BEGIN Provided records

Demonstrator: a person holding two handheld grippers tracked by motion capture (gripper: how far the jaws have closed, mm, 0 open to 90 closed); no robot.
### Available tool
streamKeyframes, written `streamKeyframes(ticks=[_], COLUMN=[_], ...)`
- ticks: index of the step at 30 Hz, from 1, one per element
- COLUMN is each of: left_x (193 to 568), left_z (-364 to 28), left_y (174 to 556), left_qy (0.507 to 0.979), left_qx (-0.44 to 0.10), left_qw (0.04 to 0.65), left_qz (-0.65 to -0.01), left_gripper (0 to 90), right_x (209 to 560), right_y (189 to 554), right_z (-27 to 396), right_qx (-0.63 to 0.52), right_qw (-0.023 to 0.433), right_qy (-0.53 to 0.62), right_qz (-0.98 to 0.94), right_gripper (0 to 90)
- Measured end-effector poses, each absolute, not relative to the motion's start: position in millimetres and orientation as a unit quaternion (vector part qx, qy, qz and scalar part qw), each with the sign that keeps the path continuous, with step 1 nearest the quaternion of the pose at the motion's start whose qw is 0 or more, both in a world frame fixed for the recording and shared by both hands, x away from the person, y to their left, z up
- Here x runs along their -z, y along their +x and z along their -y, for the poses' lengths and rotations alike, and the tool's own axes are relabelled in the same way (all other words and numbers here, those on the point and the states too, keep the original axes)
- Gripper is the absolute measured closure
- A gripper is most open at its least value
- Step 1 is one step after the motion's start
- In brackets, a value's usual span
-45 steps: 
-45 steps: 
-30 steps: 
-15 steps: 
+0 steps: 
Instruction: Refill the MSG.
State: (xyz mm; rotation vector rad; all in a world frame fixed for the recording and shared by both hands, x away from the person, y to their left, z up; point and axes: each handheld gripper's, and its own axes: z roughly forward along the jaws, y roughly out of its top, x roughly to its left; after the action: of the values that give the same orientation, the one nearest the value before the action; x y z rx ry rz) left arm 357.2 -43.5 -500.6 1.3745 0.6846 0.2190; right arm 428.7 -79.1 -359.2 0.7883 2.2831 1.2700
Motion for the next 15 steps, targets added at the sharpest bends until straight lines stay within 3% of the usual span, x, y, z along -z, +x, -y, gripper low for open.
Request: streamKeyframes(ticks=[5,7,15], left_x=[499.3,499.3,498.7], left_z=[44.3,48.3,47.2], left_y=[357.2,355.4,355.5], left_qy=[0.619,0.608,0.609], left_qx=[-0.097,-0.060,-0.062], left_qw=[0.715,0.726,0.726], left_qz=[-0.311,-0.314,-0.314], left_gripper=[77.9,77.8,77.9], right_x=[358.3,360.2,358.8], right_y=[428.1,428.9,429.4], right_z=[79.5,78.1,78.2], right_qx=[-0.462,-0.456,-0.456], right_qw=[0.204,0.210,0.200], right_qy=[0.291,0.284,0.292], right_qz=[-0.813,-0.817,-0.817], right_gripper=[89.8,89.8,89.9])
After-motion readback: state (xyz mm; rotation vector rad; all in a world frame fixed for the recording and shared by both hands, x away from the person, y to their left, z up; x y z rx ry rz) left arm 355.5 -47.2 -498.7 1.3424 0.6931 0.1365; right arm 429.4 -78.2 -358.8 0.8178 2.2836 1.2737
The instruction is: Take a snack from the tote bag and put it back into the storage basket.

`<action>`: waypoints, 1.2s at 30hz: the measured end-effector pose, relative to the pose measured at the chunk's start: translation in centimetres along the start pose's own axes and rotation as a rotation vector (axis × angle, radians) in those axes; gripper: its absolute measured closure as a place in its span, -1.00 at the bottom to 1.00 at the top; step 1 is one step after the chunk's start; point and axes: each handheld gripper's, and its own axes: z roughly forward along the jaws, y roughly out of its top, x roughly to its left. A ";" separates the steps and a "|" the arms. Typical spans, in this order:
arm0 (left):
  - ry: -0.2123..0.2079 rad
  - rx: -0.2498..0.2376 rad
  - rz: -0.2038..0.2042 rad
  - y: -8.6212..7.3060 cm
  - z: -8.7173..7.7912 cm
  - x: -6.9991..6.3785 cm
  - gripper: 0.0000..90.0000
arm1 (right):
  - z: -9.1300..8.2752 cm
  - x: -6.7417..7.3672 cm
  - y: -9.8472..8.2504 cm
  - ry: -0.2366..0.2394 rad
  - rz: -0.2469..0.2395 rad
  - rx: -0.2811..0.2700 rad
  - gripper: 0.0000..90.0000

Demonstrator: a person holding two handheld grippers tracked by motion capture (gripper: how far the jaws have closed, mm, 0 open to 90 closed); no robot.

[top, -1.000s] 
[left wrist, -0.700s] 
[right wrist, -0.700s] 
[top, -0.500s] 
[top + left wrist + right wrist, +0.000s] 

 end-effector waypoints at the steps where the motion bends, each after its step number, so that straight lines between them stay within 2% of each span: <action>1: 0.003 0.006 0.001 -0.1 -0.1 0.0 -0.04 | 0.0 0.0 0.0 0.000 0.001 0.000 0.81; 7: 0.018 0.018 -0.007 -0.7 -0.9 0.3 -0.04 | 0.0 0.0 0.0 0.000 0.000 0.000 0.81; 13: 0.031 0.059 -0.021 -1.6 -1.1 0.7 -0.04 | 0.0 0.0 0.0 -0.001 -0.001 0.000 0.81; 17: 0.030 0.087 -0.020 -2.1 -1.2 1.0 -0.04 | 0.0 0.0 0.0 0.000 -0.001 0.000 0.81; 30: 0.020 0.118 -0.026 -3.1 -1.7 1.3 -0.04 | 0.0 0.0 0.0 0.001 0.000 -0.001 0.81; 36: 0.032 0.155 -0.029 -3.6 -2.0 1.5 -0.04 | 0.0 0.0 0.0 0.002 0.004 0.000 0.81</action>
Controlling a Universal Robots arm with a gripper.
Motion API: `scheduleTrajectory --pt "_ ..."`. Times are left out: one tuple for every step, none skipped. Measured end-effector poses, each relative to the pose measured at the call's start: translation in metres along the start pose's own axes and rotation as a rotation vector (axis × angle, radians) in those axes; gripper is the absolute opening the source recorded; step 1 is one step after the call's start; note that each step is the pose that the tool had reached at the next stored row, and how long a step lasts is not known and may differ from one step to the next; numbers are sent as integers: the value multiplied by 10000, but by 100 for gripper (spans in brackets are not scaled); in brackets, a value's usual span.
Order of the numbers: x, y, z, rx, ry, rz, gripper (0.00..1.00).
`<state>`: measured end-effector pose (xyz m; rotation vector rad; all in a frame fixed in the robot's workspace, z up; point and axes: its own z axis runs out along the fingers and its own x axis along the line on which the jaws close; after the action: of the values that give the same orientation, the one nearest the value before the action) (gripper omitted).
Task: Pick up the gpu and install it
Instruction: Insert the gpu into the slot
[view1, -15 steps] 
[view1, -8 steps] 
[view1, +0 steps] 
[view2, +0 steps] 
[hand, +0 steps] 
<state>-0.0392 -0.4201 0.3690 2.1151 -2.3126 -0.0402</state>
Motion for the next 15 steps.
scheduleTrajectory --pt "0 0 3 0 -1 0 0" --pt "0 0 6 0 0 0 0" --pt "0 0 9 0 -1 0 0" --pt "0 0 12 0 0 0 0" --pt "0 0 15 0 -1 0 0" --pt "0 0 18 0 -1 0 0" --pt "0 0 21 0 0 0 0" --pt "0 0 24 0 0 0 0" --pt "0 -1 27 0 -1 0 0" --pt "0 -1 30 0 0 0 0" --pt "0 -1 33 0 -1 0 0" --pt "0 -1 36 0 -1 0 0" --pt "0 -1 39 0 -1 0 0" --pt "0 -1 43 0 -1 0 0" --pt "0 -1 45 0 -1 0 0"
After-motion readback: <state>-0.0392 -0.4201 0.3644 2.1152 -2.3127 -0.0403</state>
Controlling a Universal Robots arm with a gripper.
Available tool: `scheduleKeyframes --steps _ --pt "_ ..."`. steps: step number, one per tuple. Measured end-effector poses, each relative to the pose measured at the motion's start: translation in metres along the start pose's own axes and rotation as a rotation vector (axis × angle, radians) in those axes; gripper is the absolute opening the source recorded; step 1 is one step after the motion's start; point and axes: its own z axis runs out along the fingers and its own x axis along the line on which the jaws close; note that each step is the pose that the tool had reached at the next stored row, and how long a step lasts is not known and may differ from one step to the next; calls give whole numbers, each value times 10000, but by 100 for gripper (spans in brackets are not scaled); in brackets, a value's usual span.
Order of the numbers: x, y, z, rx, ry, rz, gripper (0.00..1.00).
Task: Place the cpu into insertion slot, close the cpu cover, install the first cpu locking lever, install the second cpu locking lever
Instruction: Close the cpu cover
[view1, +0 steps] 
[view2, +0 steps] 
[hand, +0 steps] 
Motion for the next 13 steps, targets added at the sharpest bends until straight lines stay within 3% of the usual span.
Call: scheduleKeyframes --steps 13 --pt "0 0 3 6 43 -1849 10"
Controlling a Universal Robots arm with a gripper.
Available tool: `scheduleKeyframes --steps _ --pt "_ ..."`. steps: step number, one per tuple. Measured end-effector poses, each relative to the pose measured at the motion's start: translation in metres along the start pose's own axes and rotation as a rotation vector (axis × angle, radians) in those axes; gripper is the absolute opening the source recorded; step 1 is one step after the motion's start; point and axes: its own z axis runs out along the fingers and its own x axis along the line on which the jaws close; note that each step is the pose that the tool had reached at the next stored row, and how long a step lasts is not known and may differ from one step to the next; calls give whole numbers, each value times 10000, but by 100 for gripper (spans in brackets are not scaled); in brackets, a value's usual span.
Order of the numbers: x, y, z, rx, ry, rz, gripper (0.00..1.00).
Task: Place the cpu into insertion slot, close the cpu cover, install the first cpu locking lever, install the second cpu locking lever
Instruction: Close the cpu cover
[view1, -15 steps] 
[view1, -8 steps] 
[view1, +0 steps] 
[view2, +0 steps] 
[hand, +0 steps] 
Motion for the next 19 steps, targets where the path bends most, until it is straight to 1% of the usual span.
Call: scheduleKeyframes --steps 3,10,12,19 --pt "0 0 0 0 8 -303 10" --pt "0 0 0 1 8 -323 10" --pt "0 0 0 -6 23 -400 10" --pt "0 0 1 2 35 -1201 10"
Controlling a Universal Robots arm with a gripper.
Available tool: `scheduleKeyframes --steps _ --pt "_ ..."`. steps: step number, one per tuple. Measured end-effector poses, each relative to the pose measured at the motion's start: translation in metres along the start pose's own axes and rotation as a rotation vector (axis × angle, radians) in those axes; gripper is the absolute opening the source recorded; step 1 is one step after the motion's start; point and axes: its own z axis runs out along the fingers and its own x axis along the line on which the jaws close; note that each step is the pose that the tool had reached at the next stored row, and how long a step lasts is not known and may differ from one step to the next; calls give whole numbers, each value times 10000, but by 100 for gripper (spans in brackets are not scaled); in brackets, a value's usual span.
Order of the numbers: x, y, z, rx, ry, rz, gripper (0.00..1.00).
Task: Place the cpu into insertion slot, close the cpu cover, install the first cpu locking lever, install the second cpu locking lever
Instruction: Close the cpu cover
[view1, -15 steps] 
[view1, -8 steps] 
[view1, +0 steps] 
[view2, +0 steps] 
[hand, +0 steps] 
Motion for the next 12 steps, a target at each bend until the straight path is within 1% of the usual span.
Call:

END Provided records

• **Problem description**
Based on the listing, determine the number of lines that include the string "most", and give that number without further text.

• **Answer area**
2